The police got alerted to it and visited the jokers responsible and gave them a telling off.
So Google Street View is now being looked at street by street to see if there might be some other evidence for unsolved crime.
This will save the government millions of pounds and the other advantage is that although technology can be corrupted it is not corrupt.
Well at least Google blurred out the face of the potential murderer just to give the police something to do.
So the latest thing to help users buy more things is Amazon Dash - a grocery tool that connects to users' home Wi-Fi network and allows them to add items to their shopping list by simply saying it or scanning it.
"Say or scan items into your Dash, and then view the list on your desktop or mobile device to purchase and schedule delivery," says Amazon on its website.
There's more. "Dash is made to withstand busy households, so go ahead and grab it with flour on your hands to order more supplies,"
A March 2014 Gartner report estimates that the Internet of Things will include some 26 billion Internet-connected physical devices by 2020. By then, IoT product and service providers will also generate revenues worth $300bn, according to Gartner. $300bn!

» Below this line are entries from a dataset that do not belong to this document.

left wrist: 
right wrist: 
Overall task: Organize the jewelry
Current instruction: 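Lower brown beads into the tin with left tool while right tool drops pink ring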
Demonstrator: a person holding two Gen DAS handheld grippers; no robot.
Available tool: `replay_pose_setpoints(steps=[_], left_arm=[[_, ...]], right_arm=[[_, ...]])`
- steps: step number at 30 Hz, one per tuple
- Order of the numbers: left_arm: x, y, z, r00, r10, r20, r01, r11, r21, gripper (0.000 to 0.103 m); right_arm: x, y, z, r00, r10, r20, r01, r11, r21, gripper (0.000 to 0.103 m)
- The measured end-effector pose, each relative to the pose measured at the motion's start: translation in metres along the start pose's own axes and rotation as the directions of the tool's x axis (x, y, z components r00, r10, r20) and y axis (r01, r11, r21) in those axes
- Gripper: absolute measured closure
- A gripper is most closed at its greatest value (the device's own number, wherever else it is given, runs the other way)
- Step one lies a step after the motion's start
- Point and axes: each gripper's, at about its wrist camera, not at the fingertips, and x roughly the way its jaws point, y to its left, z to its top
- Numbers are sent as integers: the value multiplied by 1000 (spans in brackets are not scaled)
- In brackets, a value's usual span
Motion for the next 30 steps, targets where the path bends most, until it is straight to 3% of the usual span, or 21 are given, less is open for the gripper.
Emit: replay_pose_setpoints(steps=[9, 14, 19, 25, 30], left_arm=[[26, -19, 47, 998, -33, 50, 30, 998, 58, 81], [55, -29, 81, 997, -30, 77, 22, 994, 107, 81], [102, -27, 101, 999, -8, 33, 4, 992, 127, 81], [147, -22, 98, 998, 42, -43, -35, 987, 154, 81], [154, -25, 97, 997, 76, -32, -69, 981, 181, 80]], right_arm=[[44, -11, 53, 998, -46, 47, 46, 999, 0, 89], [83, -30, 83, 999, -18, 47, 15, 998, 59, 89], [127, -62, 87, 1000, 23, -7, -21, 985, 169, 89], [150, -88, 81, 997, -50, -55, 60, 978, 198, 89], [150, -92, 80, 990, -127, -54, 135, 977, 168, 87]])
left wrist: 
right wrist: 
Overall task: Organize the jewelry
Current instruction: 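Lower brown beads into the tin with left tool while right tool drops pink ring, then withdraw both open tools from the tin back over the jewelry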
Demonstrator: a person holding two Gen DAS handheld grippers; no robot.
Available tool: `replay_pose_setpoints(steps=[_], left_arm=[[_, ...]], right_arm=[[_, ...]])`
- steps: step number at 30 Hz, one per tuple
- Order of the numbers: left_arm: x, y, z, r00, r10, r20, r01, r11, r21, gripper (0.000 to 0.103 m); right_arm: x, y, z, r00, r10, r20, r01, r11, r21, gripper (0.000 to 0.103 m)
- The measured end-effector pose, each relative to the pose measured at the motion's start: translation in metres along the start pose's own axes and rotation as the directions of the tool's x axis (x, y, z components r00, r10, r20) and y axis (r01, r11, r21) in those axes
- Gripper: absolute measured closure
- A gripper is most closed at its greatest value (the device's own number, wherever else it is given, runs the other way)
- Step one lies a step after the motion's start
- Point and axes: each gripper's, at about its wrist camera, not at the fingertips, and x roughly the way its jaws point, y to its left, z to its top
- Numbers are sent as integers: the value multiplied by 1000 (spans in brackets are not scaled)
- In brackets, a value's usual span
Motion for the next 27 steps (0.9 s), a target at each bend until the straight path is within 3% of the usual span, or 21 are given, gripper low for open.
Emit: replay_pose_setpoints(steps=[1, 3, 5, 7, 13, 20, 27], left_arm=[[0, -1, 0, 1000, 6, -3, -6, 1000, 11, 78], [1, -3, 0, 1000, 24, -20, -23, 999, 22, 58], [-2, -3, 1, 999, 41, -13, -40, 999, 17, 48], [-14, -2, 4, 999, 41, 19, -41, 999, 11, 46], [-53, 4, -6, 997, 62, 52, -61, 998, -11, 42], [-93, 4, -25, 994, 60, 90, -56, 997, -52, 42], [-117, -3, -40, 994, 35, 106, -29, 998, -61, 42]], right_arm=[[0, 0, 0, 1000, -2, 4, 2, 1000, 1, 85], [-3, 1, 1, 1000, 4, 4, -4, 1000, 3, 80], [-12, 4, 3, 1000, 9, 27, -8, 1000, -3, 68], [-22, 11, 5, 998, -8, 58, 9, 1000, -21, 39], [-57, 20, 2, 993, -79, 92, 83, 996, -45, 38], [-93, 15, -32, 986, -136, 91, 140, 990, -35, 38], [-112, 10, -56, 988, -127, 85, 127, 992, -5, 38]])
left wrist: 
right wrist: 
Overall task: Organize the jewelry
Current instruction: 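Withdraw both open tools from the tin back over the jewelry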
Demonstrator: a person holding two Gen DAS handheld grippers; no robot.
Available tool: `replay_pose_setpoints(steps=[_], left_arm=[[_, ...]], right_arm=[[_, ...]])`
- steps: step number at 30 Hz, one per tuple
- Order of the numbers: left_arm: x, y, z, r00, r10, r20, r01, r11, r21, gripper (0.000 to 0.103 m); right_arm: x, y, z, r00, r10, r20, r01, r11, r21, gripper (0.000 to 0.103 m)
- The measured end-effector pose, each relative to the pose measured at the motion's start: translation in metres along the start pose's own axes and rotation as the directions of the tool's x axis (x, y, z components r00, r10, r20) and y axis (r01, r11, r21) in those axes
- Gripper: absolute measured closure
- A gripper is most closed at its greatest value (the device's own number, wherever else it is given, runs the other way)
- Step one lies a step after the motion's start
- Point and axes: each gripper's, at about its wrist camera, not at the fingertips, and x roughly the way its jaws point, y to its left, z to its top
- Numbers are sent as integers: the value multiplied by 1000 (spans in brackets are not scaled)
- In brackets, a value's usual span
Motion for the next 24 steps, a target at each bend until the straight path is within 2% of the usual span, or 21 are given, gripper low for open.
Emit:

IoT is already coming pretty thick and fast. There already are endless wearable devices and there are tools such as Hive -- the British Gas project that helps you manage central heating remotely on your smartphone - or the connected egg tray that tells you how many eggs you've got left at home.
And driverless cars, connected washing machines, connected refrigerators are all not too far away.
Downtime can't wait for a day when it can read the newspaper on its morning toast or when the cheese curls up back in the pack because there's too much of it already in the lasagna or when it gets a Facebook friend request from a fridge.
But then again, when Downtime staff flew to the French Riviera for a tech event, their fit-bit read: "Today, you've run 1032 miles." Connected washing machines? No thanks.